Show Abstract | Download Original | Original Source | Check in Google Scholar | DOI: 10.52436/1.jutif.2025.6.5.5168

Abstract

The rapid growth of cryptocurrency markets, particularly Bitcoin, has highlighted the need for accurate price prediction models to support informed decision-making. While existing studies primarily evaluate machine learning models for price forecasting, few have implemented these models in real-world applications.

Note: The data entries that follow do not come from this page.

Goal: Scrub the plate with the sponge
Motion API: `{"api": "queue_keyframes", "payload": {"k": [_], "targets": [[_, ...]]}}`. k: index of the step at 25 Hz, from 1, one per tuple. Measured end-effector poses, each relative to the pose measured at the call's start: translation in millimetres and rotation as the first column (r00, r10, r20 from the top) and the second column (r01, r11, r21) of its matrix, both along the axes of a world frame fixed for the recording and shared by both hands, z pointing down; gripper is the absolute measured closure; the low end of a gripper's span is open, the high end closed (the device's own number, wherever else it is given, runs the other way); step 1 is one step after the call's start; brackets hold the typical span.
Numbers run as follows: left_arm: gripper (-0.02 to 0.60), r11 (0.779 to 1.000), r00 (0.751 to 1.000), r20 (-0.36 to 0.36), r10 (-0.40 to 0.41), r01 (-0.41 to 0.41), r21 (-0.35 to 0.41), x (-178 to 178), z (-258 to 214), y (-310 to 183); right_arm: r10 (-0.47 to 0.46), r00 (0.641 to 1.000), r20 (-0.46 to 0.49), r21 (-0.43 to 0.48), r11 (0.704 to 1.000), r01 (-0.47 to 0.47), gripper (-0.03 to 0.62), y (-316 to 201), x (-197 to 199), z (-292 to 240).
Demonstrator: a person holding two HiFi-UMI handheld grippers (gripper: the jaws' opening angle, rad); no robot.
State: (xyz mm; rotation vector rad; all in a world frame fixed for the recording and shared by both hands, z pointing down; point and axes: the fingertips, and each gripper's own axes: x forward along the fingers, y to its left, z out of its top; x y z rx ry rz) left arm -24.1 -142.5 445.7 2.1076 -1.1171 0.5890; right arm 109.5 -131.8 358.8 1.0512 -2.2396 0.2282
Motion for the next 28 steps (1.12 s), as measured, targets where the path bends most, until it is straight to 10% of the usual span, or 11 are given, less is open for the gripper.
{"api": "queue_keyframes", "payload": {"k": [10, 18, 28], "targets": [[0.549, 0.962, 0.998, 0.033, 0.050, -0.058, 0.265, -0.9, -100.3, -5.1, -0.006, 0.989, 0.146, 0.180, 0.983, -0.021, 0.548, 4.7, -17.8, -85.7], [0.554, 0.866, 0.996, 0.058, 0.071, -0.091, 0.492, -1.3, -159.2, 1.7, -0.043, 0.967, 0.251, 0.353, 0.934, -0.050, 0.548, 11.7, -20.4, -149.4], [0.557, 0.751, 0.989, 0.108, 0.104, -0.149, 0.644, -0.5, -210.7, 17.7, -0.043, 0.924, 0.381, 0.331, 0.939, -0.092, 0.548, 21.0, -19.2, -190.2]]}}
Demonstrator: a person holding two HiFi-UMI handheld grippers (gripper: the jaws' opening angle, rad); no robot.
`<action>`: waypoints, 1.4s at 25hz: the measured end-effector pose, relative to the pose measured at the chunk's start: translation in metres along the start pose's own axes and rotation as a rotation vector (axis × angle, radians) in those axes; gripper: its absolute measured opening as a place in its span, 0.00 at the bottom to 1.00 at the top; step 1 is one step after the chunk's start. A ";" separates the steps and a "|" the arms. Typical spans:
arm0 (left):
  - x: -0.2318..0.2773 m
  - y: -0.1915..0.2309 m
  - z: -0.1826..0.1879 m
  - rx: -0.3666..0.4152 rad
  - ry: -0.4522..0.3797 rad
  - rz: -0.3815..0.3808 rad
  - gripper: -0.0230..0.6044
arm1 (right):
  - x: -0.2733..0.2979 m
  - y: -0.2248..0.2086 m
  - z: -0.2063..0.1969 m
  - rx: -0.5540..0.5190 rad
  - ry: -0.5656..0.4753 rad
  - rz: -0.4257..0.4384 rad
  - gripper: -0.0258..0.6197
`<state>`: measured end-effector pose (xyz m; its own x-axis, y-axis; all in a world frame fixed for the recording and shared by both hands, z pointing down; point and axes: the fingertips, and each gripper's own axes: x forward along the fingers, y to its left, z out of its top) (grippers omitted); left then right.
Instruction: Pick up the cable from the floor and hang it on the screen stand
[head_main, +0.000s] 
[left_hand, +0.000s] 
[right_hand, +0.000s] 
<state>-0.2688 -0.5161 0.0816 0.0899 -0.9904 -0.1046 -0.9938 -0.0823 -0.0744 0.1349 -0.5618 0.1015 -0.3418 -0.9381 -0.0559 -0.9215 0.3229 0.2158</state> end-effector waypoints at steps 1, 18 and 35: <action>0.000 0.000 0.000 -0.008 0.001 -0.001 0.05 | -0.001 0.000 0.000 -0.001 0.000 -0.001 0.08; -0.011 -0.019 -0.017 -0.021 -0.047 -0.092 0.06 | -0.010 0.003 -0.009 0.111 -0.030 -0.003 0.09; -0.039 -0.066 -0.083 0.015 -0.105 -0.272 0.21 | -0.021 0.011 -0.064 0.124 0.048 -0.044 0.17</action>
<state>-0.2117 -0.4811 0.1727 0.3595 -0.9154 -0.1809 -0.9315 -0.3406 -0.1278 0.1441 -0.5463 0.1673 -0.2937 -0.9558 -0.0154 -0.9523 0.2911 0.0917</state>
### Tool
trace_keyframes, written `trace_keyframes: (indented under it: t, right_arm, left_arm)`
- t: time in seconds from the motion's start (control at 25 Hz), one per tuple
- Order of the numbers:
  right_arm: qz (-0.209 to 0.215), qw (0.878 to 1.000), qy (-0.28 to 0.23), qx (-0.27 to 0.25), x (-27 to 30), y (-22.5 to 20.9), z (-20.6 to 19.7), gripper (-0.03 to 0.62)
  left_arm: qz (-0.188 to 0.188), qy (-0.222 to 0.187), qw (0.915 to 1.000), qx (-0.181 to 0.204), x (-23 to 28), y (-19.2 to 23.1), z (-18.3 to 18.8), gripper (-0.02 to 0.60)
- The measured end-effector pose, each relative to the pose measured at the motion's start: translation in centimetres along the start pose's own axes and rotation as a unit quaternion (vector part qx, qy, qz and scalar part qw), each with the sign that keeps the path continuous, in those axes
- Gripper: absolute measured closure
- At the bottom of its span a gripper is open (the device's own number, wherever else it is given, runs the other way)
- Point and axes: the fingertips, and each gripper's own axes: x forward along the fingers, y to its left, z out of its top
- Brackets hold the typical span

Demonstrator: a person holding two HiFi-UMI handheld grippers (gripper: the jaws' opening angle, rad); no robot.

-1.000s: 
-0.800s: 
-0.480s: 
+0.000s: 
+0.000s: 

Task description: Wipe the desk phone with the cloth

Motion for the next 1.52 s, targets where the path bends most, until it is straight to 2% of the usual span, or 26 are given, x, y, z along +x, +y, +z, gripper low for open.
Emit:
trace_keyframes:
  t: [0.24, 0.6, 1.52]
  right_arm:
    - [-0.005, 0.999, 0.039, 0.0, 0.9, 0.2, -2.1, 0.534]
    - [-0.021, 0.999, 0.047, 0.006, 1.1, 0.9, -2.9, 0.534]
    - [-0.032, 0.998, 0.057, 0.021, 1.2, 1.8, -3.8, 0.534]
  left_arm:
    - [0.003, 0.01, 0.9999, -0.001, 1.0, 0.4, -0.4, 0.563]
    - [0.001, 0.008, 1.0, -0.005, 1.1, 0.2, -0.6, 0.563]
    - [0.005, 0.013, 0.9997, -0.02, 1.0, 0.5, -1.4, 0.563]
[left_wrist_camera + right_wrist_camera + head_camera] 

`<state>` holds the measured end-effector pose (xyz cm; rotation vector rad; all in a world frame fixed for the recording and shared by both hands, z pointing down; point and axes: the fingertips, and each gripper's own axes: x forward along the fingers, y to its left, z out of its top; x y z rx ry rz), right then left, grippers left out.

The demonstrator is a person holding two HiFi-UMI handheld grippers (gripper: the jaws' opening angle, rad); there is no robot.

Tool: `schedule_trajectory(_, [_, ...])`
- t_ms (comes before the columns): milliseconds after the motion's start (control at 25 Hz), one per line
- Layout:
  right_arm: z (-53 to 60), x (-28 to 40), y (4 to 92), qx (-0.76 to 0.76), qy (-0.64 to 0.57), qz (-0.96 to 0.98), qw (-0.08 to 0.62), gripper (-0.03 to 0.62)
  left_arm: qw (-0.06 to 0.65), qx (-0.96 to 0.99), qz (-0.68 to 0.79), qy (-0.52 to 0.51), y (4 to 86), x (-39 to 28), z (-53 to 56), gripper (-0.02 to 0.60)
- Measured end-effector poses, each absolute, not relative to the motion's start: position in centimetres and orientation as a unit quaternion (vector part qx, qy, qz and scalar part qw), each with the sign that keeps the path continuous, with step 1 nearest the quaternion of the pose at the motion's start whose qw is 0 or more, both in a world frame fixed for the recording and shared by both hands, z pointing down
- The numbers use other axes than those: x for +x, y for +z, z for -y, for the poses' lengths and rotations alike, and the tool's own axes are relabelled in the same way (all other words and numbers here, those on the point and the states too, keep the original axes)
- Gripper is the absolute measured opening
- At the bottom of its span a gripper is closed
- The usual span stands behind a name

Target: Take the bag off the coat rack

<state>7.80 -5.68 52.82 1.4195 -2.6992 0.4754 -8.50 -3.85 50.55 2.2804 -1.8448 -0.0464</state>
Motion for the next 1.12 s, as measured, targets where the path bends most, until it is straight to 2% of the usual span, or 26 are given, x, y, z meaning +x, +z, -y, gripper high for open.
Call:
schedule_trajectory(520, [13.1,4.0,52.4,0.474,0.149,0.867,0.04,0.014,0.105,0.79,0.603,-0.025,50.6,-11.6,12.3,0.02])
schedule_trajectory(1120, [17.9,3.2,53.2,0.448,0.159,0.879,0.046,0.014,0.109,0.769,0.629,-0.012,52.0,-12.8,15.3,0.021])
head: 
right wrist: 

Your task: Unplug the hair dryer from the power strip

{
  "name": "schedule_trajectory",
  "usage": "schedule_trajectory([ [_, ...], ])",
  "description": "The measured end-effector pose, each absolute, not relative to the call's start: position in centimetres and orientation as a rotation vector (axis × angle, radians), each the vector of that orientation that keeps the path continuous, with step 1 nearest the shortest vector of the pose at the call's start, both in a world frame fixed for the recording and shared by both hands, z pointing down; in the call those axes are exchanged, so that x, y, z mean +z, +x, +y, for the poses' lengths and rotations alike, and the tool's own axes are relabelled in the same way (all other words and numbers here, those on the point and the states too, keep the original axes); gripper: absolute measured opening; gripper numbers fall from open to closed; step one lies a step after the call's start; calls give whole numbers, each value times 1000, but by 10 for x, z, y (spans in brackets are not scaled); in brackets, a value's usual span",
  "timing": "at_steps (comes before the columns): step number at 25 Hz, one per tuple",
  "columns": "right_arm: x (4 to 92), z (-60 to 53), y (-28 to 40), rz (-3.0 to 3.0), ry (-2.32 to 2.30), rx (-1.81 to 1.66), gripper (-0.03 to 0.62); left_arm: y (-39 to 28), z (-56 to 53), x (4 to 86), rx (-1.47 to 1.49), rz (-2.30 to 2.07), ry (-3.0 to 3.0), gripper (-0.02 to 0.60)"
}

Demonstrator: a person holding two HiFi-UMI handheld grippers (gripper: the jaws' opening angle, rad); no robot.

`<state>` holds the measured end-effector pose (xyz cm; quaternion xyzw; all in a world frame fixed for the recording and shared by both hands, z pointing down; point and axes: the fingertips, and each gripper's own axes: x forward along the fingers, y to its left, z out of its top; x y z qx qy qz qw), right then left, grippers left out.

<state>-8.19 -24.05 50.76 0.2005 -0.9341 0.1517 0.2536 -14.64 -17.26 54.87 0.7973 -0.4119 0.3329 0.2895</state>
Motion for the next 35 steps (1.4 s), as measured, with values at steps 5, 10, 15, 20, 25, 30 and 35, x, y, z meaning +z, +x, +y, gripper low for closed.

This paper addresses this gap by developing a Bitcoin price prediction system using Long Short-Term Memory (LSTM) networks, integrated into a user-friendly web-based application powered by Streamlit. The model forecasts Bitcoin prices at 5-minute, 1-hour, and 1-day intervals, demonstrating strong predictive performance. For the 5-minute interval, the model achieved a Mean Squared Error (MSE) of 53,479.86, Mean Absolute Error (MAE) of 150.58, Root Mean Squared Error (RMSE) of 231.26, and Mean Absolute Percentage Error (MAPE) of 0.144%. At the 1-hour interval, errors increased moderately with an MSE of 423,198.24, MAE of 499.93, RMSE of 650.54, and MAPE of 0.505%. For the 1-day interval, the model faced greater variability, reflected in an MSE of 3,089,699.07, MAE of 1,058.88, RMSE of 1,757.75, and MAPE of 2.027%. These results indicate that while predictive precision decreases over longer horizons, the model maintains strong performance across all timeframes. By embedding LSTM predictions into an interactive, real-time forecasting platform, this study demonstrates the practical integration of deep learning into complex financial systems. Beyond cryptocurrency, the approach highlights the potential of intelligent computational models to enhance decision-making processes in data-intensive domains, reinforcing the role of informatics in bridging advanced algorithms with usable technological solutions.